Kerasレイヤーを作成

シンプルで状態を持たない独自演算では,layers.core.Lambdaを用いるべきでしょう. しかし,学習可能な重みを持つ独自演算は,自身でレイヤーを実装する必要があります.

以下にKeras 2.0でのレイヤーの枠組みを示します(古いバージョンを使っている場合は,更新してください). 実装する必要のあるメソッドは3つだけです.

  • build(input_shape): これは重みを定義するメソッドです.このメソッドは,self.built = Trueをセットしなければいけません,これはsuper([Layer], self).build()を呼び出しでできます.
  • call(x): ここではレイヤーのロジックを記述します.オリジナルのレイヤーでマスキングをサポートしない限り,第1引数である入力テンソルがcallに渡されることに気を付けてください.
  • get_output_shape_for(input_shape): 作成したレイヤーの内部で入力のshapeを変更する場合には,ここでshape変換のロジックを指定する必要があります.こうすることでKerasが自動的にshapeを推定します.
from keras import backend as K
from keras.engine.topology import Layer
import numpy as np

class MyLayer(Layer):

    def __init__(self, output_dim, **kwargs):
        self.output_dim = output_dim
        super(MyLayer, self).__init__(**kwargs)

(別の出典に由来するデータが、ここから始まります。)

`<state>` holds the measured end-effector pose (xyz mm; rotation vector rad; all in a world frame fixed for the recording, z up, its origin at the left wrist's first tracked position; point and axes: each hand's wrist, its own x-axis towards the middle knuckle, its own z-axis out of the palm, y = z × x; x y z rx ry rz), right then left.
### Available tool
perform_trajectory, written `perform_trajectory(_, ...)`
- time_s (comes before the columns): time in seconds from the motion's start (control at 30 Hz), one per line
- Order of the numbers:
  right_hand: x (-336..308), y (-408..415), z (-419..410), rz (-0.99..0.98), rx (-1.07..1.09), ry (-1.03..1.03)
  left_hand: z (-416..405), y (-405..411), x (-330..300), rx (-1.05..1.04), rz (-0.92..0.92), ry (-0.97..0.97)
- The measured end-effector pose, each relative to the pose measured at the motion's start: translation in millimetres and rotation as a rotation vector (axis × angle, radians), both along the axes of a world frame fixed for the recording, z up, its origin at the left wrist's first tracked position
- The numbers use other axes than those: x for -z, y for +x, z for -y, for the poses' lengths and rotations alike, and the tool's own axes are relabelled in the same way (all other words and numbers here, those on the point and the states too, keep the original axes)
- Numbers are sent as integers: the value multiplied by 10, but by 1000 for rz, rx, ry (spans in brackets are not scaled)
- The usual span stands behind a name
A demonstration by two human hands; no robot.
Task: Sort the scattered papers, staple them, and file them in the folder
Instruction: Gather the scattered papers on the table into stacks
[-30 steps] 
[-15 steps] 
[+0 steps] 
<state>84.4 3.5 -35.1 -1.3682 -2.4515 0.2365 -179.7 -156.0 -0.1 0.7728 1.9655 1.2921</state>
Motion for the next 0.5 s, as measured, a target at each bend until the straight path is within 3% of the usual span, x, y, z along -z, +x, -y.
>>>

    def build(self, input_shape):
        # Create a trainable weight variable for this layer.
        self.kernel = self.add_weight(name='kernel',
                                      shape=(input_shape[1], self.output_dim),
                                      initializer='uniform',
                                      trainable=True)
        super(MyLayer, self).build(input_shape)  # Be sure to call this somewhere!

    def call(self, x):
        return K.dot(x, self.kernel)

    def compute_output_shape(self, input_shape):
        return (input_shape[0], self.output_dim)

既存のKerasレイヤーは何を実装するにしても十分な例を提供しています.なので,躊躇せずソースコードを読んでください!